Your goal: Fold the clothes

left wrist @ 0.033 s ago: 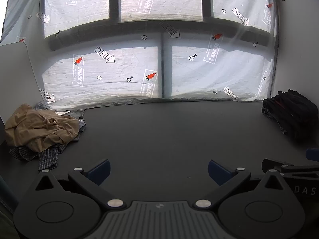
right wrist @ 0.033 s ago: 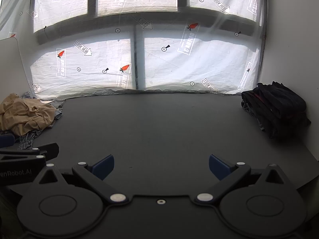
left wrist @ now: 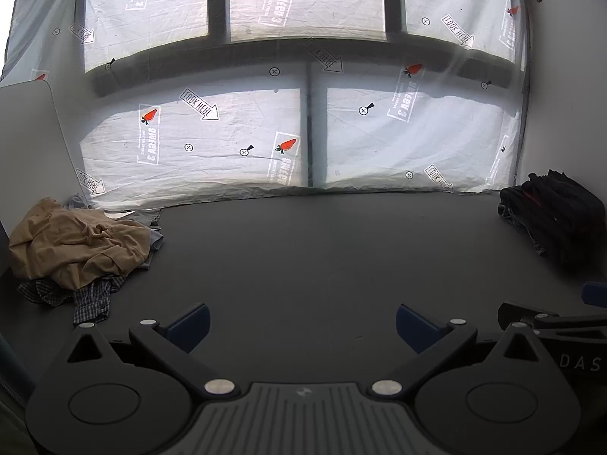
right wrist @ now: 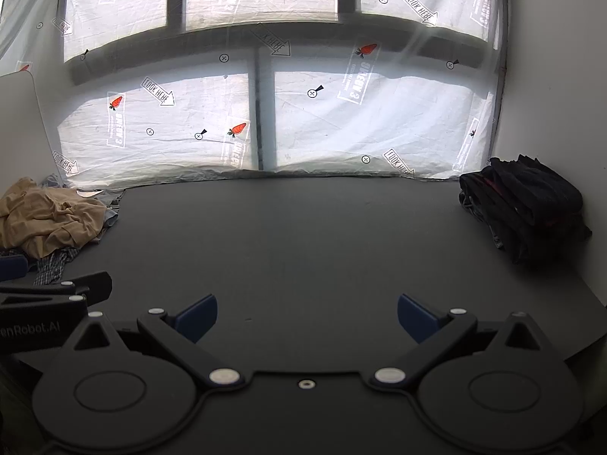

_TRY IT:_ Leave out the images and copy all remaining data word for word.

_ANSWER SECTION:_
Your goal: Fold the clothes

left wrist @ 0.033 s ago: 
right wrist @ 0.033 s ago: 
left wrist @ now: 
right wrist @ now: 

This completes the requested output.